By far and away, the greatest fun the film has is when it comes to mixing up familiar characters – in particular, a number of familiar franchises that Lego has managed to license. In a copyright licensing coup, the film has managed to obtain use of characters from both Warner Brothers – Batman is a central character in the story and we get supporting appearances from DC’s Superman, Green Lantern and Wonder Woman, as well as from the Warners’ owned Lord of the Rings and the Harry Potter series – and 20th Century Fox, including characters from Star Wars (1977) and The Simpsons (1989– ), as well as the Teenage Mutant Ninja Turtles. These are also mixed up with numerous real-world characters such as Cleopatra, William Shakespeare and Abraham Lincoln (who rides a rocket chair). The Star Wars parody and encounter between Batman and the Millennium Falcon in particular is extremely funny and leads to a side-splitting coda where the Millennium Falcon encounters the space slug from The Empire Strikes Back (1980).

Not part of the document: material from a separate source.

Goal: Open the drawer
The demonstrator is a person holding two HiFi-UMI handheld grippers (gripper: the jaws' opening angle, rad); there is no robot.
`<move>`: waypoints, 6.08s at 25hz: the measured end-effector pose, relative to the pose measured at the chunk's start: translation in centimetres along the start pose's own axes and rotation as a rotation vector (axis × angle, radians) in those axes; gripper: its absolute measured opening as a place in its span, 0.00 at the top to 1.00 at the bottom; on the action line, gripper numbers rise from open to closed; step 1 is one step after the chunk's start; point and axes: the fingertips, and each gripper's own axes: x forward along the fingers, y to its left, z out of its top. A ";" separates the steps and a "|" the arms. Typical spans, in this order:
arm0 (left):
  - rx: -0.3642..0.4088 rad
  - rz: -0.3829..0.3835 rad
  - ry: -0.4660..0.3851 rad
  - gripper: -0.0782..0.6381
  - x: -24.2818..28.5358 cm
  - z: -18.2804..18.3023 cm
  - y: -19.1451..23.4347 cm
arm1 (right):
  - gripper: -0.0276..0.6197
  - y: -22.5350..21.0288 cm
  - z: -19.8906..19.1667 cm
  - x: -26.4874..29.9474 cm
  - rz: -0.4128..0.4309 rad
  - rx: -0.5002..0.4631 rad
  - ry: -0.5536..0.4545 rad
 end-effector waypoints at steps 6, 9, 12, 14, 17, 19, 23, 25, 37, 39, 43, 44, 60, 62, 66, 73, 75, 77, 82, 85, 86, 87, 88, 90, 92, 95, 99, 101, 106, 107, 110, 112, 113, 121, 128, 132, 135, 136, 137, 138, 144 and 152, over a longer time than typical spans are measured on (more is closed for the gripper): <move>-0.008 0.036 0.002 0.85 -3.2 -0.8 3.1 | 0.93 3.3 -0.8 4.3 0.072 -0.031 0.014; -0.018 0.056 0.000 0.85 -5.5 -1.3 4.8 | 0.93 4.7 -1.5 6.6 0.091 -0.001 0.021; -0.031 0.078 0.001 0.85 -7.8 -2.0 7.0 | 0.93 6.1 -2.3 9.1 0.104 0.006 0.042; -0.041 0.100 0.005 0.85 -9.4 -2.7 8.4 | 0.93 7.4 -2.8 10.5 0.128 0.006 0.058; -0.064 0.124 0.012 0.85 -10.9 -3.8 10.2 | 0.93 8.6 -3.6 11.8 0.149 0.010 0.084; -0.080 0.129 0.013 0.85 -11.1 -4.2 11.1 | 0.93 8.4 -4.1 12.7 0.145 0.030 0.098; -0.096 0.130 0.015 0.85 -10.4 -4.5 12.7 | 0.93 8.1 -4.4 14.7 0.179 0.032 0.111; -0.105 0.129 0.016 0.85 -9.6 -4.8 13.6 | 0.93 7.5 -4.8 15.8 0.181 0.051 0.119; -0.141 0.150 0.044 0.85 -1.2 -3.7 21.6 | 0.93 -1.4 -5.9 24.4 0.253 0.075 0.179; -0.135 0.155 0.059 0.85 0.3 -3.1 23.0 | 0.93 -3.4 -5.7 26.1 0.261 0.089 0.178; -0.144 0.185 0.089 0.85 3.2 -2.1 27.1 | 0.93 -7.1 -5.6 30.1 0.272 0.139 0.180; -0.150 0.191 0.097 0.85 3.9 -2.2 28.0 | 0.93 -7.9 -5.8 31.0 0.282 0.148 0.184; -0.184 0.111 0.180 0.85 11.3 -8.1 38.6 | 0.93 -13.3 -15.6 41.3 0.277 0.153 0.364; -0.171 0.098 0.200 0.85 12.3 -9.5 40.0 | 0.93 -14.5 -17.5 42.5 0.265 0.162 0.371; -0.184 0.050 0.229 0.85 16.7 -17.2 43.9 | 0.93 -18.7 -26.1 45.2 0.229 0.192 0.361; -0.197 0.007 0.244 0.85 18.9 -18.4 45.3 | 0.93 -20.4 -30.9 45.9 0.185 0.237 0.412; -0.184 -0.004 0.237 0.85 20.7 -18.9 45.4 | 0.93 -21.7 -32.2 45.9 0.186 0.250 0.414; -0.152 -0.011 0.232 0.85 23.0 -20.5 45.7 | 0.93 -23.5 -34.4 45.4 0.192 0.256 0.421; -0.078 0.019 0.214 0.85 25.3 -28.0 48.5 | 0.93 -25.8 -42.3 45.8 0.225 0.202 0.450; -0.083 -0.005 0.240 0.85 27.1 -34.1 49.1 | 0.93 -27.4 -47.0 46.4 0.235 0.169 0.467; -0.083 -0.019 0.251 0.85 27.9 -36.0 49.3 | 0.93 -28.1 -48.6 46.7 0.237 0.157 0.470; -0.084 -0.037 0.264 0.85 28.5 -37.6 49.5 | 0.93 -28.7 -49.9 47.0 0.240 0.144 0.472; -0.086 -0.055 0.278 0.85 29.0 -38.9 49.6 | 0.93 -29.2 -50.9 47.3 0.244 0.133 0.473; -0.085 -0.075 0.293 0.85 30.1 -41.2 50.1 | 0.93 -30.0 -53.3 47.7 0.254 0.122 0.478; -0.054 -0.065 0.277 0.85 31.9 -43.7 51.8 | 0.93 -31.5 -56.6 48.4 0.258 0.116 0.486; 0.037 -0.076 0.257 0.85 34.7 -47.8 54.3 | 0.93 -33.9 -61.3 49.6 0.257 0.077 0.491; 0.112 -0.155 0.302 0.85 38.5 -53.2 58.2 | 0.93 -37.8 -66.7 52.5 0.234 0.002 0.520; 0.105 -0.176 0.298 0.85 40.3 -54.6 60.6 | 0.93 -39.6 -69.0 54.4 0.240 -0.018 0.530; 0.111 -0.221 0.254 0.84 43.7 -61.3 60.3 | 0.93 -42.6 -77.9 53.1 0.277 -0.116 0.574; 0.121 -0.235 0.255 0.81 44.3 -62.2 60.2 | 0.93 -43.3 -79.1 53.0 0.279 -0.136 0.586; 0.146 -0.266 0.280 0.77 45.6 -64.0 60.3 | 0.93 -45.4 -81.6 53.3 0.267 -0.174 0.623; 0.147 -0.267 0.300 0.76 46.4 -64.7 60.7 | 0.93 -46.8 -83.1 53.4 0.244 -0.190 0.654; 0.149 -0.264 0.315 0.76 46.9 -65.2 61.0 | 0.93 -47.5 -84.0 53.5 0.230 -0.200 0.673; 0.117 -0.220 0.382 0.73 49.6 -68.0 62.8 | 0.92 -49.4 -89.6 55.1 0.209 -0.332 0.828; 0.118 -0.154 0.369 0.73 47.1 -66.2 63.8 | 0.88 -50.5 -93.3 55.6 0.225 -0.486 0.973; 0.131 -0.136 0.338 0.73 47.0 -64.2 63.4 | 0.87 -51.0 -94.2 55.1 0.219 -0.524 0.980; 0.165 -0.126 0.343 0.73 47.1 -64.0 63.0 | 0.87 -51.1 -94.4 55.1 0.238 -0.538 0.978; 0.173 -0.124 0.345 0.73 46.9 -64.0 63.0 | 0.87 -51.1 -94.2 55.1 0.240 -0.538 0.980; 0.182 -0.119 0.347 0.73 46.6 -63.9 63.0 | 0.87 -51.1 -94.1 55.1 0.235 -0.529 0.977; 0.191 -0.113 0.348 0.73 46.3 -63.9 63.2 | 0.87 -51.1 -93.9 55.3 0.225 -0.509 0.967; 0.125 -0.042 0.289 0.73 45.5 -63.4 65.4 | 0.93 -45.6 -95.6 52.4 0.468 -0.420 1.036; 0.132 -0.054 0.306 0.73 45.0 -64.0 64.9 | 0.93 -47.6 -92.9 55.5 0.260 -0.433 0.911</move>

Phil Lord and Christopher Miller give the film an enormous degree of energy. The various vehicle chases are fast and energetic. The script is peppered with some very wry and funny one-liners. There are some enormously likeable and amusing characters – in particular, the Alison Brie-voiced Uni-Kitty, which looks like a Lego creation from the My Little Pony universe who is constantly trying to bottle up bad feelings and stay happy, and the Liam Neeson-voiced Bad Cop/Good Cop, which is constantly switching faces and personalities between either. The result ends up being an enormously fun movie that entertains with its sheer energy and humour, while never pandering any of it down to younger audiences.